**YOUR TASK:** Tell how many lines in the data contain the string "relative", using a single number as the whole reply.

*** DATASET CONTENT Section Begins ***

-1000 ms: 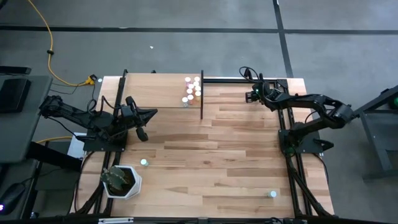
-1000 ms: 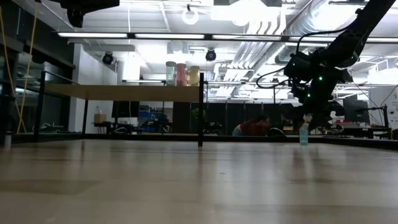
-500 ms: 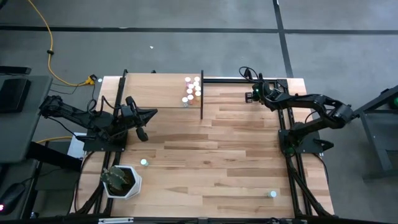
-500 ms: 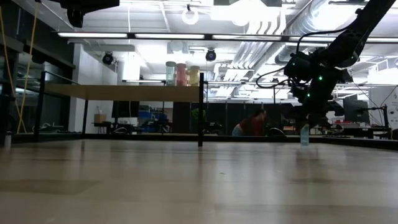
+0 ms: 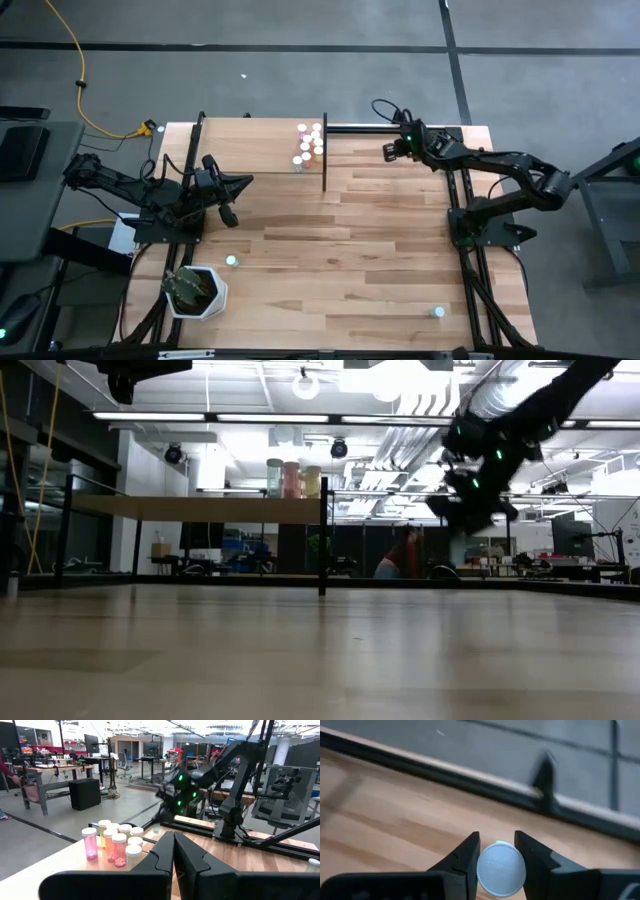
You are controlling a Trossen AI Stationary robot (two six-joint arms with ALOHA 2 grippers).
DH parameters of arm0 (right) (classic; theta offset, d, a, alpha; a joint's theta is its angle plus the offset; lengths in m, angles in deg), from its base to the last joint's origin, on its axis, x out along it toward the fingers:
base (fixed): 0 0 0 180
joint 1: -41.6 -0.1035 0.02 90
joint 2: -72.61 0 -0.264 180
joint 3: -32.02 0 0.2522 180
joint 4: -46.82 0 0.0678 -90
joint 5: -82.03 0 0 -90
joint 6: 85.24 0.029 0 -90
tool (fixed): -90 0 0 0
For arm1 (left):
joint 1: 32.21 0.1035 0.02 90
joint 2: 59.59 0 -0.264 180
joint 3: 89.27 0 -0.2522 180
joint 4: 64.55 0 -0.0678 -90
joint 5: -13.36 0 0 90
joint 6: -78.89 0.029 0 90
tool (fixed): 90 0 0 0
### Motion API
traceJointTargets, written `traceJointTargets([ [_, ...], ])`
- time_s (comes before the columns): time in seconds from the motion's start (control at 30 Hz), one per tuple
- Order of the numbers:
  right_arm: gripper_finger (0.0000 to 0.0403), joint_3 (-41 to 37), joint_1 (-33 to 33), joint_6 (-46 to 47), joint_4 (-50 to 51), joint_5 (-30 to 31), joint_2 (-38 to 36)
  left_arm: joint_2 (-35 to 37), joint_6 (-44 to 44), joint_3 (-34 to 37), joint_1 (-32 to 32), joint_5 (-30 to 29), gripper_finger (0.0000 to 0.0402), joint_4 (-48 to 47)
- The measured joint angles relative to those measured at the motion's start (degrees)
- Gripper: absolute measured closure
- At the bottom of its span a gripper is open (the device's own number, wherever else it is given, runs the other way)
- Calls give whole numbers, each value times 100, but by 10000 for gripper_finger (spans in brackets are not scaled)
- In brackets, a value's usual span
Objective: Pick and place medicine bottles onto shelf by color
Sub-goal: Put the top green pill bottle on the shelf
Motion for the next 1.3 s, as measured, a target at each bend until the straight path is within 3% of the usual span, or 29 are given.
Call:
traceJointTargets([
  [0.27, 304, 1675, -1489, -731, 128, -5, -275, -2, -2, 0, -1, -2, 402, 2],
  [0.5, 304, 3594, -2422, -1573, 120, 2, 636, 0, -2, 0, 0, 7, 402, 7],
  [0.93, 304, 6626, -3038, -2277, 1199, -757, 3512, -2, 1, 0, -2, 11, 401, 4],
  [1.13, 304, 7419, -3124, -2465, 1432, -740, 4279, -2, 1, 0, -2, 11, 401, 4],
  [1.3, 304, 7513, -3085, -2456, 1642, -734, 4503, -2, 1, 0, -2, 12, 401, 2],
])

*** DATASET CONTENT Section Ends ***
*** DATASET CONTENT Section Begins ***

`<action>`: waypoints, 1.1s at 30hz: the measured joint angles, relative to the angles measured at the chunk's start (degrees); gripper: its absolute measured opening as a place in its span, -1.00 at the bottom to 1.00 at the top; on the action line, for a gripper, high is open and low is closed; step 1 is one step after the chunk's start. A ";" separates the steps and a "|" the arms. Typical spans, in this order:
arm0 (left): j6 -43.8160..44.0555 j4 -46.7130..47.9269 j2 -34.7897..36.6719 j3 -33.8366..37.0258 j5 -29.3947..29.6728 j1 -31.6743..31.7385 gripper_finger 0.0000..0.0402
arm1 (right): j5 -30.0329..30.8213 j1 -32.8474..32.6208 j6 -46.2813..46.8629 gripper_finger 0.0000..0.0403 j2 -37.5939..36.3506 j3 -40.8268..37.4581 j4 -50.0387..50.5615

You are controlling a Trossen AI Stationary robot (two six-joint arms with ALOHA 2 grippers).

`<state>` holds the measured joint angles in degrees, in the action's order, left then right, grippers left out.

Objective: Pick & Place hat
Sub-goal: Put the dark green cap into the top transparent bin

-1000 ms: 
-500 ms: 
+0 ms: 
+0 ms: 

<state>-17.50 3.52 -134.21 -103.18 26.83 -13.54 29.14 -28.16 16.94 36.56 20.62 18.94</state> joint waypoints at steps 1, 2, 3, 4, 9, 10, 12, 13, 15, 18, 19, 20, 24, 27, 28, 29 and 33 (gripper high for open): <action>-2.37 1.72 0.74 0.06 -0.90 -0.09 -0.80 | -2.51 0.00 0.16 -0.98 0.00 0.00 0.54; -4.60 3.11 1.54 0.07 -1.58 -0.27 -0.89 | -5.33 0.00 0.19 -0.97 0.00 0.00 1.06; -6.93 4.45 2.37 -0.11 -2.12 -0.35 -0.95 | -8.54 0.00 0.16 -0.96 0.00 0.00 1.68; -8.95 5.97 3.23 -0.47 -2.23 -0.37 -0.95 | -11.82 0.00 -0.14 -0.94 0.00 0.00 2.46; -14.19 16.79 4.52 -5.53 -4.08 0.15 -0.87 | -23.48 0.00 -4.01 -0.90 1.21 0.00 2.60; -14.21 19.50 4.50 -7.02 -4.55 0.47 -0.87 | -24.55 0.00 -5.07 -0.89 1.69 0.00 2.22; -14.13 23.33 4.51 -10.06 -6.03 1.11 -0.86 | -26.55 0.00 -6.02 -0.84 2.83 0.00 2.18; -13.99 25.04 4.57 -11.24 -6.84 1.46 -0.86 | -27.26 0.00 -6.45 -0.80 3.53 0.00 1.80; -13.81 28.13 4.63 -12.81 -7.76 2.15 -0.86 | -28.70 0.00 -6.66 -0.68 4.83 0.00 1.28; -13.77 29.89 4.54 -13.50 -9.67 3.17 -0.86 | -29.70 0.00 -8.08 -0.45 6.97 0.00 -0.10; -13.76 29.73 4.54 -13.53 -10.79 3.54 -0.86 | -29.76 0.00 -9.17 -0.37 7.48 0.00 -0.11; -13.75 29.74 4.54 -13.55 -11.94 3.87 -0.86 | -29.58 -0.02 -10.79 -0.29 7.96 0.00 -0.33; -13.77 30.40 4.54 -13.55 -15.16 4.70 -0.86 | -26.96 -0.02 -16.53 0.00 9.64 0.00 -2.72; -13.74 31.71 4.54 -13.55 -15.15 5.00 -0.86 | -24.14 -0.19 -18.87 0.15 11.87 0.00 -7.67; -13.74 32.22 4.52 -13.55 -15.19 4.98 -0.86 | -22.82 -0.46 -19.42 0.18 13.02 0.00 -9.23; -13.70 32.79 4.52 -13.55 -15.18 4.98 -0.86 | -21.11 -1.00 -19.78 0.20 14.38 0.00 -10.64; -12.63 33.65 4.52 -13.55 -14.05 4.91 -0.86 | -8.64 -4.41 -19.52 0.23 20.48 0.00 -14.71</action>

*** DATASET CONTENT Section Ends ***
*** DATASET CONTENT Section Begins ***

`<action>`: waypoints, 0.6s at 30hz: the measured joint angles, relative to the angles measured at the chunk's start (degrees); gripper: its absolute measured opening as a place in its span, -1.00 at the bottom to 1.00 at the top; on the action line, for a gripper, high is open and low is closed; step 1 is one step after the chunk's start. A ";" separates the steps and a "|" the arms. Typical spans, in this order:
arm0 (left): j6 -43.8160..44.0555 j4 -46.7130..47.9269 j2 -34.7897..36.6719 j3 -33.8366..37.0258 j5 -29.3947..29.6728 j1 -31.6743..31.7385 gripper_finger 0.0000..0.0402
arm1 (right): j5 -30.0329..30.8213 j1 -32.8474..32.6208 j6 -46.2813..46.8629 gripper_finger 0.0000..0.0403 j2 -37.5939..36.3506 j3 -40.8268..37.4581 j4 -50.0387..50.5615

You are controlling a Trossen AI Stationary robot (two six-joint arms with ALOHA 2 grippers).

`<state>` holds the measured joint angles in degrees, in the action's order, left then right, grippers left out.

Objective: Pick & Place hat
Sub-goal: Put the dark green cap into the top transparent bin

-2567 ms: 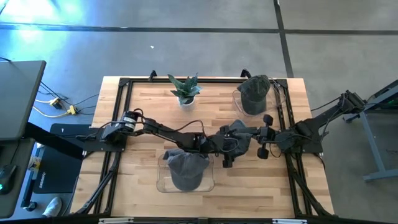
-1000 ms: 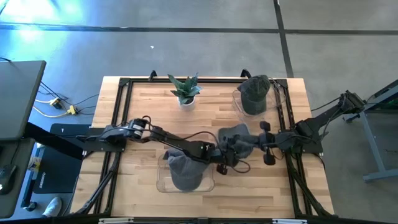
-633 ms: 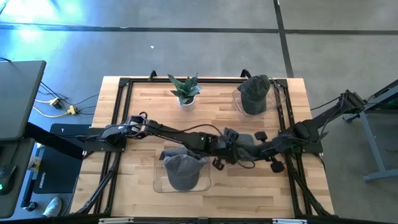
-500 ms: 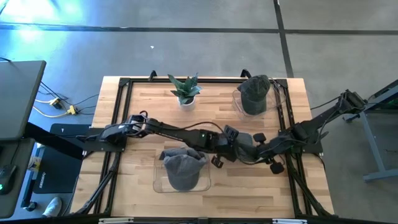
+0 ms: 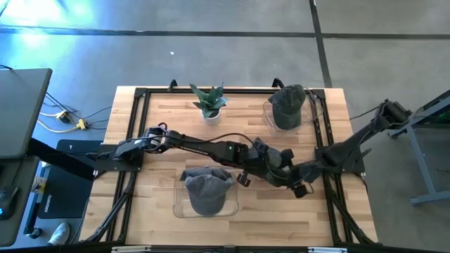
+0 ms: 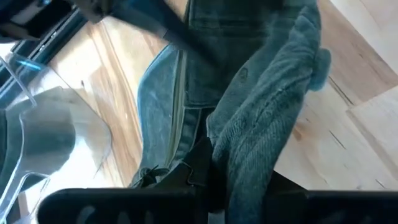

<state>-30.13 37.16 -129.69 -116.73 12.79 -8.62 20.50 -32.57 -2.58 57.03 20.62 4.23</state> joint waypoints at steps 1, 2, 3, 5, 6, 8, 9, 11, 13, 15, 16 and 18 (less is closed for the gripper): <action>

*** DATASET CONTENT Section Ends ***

**RESPONSE FOR THIS EXERCISE:** 3